Exercise brief
Copy out the full listing below as it stands, with its pictures left behind.

Information supplied
- Opening Delimiter -
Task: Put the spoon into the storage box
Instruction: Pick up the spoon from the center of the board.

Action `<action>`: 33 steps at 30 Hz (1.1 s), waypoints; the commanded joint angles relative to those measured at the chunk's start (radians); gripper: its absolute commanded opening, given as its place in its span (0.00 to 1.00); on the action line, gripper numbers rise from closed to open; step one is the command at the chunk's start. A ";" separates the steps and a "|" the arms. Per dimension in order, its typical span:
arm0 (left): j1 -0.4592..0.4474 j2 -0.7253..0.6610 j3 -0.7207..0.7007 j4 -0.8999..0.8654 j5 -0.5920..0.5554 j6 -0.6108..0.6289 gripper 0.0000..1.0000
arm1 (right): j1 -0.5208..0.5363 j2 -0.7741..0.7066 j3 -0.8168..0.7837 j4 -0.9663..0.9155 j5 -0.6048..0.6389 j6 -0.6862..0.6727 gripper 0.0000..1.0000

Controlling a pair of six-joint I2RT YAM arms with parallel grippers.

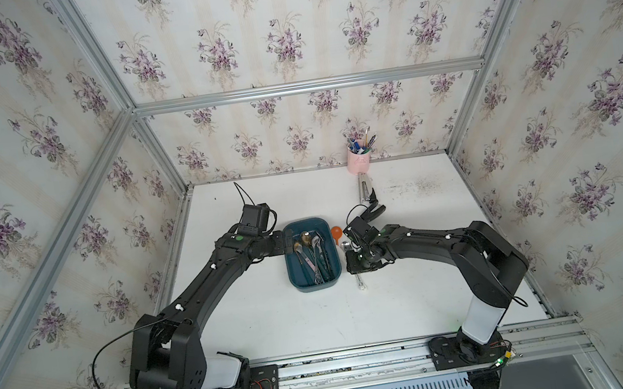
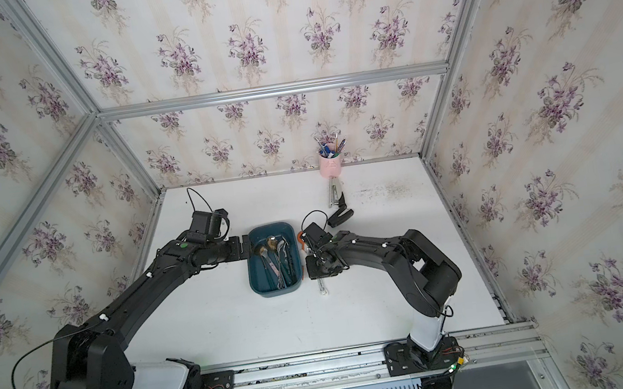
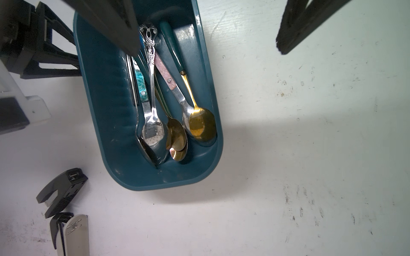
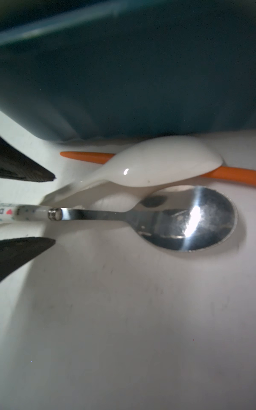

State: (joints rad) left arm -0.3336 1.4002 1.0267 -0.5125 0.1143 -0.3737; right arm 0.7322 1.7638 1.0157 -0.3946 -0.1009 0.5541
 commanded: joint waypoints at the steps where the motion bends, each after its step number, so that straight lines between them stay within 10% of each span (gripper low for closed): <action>1: 0.001 -0.006 0.003 -0.004 -0.014 0.015 1.00 | -0.002 0.007 0.002 0.002 0.029 0.012 0.42; 33: 0.001 0.006 0.028 -0.010 -0.010 0.013 1.00 | -0.029 0.026 -0.026 -0.097 0.119 -0.063 0.31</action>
State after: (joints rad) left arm -0.3336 1.4040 1.0447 -0.5198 0.1085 -0.3634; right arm 0.7021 1.7744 1.0046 -0.3805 -0.0360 0.5007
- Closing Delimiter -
Finished exercise
Task: Put the spoon into the storage box
Instruction: Pick up the spoon from the center of the board.

Action `<action>`: 33 steps at 30 Hz (1.1 s), waypoints; the commanded joint angles relative to those measured at the chunk's start (radians); gripper: its absolute commanded opening, given as its place in its span (0.00 to 1.00); on the action line, gripper numbers rise from closed to open; step one is the command at the chunk's start. A ";" separates the steps and a "|" the arms. Per dimension in order, its typical span:
arm0 (left): j1 -0.4592..0.4474 j2 -0.7253..0.6610 j3 -0.7207..0.7007 j4 -0.8999..0.8654 j5 -0.5920..0.5554 j6 -0.6108..0.6289 gripper 0.0000..1.0000
arm1 (right): j1 -0.5208..0.5363 j2 -0.7741..0.7066 j3 -0.8168..0.7837 j4 -0.9663..0.9155 j5 -0.6048..0.6389 j6 -0.6862..0.6727 gripper 0.0000..1.0000

Controlling a pair of six-joint I2RT YAM arms with parallel grippers.


State: (joints rad) left arm -0.3336 1.4002 1.0267 -0.5125 0.1143 -0.3737; right arm 0.7322 1.7638 1.0157 -0.3946 -0.1009 0.5541
 commanded: joint waypoints at the steps where the motion bends, each after its step number, so that straight lines between them stay within 10% of each span (gripper low for closed): <action>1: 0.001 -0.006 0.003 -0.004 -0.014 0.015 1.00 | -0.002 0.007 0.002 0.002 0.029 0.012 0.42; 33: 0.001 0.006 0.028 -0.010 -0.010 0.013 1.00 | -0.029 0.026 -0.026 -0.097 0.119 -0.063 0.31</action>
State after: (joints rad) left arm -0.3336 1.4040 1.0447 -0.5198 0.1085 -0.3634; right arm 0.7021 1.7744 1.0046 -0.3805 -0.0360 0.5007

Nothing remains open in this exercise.